Central role of IFNgamma-indoleamine 2,3-dioxygenase axis in regulation of interleukin-12-mediated antitumor immunity
- PMID: 20028855
- PMCID: PMC2805056
- DOI: 10.1158/0008-5472.CAN-09-3170
Central role of IFNgamma-indoleamine 2,3-dioxygenase axis in regulation of interleukin-12-mediated antitumor immunity
Abstract
Sustained intratumoral delivery of interleukin-12 (IL-12) and granulocyte macrophage colony-stimulating factor induces tumor regression via restoration of tumor-resident CD8+ T-effector/memory cell cytotoxicity and subsequent repriming of a secondary CD8+ T-effector cell response in tumor-draining lymph nodes (TDLN). However, treatment-induced T-effector activity is transient and is accompanied with a CD4+ CD25+ Foxp3+ T-suppressor cell rebound.
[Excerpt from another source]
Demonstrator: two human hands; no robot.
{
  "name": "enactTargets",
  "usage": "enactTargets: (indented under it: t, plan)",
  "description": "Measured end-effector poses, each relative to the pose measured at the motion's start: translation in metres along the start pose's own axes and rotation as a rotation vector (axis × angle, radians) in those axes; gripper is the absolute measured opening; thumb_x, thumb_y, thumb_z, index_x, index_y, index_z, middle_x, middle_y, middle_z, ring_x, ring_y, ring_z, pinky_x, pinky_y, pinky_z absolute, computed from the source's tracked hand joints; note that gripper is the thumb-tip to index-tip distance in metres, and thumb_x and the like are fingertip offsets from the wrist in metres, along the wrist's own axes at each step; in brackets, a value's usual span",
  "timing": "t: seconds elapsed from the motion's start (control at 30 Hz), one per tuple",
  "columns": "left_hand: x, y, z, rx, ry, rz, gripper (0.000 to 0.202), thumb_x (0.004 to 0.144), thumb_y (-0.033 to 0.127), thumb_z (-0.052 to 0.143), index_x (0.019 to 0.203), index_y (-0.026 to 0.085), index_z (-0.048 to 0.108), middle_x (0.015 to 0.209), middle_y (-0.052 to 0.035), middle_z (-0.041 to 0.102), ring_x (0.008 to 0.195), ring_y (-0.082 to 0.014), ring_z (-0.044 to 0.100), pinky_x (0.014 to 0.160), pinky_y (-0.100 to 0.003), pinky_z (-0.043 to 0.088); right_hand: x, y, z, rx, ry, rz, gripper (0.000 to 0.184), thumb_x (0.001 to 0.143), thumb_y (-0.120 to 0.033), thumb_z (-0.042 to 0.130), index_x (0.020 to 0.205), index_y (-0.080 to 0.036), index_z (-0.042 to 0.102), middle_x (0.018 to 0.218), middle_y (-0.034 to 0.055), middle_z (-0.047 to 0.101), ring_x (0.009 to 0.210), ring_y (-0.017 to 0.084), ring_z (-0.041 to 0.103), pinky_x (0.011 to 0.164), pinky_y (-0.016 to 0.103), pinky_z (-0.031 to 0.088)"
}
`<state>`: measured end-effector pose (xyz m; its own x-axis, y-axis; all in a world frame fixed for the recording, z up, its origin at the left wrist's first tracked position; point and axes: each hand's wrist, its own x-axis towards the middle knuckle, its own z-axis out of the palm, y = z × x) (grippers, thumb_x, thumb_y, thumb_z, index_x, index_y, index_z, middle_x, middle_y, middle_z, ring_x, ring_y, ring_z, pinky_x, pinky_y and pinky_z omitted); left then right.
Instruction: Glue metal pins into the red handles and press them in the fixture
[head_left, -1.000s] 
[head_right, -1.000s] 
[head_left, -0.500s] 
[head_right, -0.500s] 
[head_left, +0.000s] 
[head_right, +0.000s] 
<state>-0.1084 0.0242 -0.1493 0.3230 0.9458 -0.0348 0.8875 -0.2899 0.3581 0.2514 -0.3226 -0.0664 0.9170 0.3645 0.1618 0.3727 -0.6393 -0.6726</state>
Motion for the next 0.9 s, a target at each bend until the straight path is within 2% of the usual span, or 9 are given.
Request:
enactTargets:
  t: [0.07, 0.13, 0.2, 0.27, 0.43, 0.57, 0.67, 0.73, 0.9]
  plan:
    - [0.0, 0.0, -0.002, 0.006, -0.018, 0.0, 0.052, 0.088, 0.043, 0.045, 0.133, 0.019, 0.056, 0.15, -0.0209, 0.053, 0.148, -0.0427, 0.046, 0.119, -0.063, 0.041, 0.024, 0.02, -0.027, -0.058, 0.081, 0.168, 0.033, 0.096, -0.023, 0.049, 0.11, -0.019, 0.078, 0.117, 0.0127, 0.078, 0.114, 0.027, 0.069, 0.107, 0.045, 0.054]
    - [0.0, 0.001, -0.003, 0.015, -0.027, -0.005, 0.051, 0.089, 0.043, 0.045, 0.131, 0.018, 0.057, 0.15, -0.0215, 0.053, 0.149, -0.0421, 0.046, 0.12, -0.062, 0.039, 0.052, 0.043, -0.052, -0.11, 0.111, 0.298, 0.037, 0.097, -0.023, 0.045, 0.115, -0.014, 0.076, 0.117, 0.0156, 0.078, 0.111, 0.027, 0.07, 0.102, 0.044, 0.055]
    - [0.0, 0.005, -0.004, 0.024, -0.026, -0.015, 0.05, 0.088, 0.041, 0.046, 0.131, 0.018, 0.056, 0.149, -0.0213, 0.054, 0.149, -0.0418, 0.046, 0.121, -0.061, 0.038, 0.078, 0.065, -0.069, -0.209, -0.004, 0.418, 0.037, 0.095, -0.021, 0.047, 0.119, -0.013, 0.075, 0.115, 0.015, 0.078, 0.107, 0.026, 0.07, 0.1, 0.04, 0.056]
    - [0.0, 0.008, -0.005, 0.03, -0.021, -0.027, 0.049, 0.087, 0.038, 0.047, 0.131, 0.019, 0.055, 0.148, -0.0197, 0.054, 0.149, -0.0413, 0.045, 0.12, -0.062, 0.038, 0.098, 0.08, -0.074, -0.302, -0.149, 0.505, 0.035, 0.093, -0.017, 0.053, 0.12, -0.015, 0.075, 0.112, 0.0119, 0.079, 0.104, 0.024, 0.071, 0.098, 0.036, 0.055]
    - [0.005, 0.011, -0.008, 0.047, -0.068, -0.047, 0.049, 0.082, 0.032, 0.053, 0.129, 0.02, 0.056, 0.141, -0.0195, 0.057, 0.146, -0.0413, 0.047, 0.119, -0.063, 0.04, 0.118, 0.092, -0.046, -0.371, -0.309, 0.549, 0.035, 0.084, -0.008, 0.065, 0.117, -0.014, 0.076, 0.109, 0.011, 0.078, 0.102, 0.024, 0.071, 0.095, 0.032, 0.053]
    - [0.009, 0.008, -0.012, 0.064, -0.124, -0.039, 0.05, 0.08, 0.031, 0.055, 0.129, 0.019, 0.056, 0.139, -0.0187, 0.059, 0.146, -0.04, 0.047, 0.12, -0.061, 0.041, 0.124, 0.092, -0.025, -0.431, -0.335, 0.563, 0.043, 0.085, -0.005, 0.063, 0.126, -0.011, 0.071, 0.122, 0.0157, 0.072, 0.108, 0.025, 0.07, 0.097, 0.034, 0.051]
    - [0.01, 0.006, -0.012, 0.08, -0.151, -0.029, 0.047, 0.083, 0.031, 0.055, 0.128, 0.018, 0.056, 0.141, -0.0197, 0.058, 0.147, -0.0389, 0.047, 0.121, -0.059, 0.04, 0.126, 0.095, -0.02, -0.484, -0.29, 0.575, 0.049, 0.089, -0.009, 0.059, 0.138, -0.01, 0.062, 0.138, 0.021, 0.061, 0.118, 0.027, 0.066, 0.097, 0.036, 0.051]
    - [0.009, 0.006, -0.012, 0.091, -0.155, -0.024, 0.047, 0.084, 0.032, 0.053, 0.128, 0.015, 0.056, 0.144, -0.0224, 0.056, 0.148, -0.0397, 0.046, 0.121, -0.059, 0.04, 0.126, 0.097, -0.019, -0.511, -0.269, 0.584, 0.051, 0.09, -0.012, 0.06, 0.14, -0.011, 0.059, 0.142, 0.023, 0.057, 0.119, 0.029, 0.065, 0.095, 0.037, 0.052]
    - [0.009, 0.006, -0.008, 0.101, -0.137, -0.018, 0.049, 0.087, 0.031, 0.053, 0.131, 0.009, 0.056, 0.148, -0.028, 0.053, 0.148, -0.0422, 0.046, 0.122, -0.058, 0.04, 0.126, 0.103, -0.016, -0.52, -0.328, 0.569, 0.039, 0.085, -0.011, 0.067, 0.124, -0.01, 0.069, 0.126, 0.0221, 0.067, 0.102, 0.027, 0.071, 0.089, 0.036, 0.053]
Molecular and cellular changes in posttherapy tumor microenvironment and TDLN were monitored to elucidate the mechanism of counterregulation. Real-time PCR analysis revealed a 5-fold enhancement of indoleamine 2,3-dioxygenase (IDO) expression in the tumor and the TDLN after treatment. IDO induction required IFNgamma and persisted for up to 7 days. Administration of the IDO inhibitor D-1-methyl tryptophan concurrent with treatment resulted in a dramatic enhancement of tumor regression. Enhanced efficacy was associated with a diminished T-suppressor cell rebound, revealing a link between IDO activity and posttherapy regulation. Further analysis established that abrogation of the regulatory counterresponse resulted in a 10-fold increase in the intratumoral CD8+ T-cell to CD4+ Foxp3+ T-cell ratio. The ratio of proliferating CD8+ T-effector to CD4+ Foxp3+ T-suppressor cells was prognostic for efficacy of tumor suppression in individual mice. IFNgamma-dependent IDO induction and T-suppressor cell expansion were primarily driven by IL-12. These findings show a critical role for IDO in the regulation of IL-12-mediated antitumor immune responses.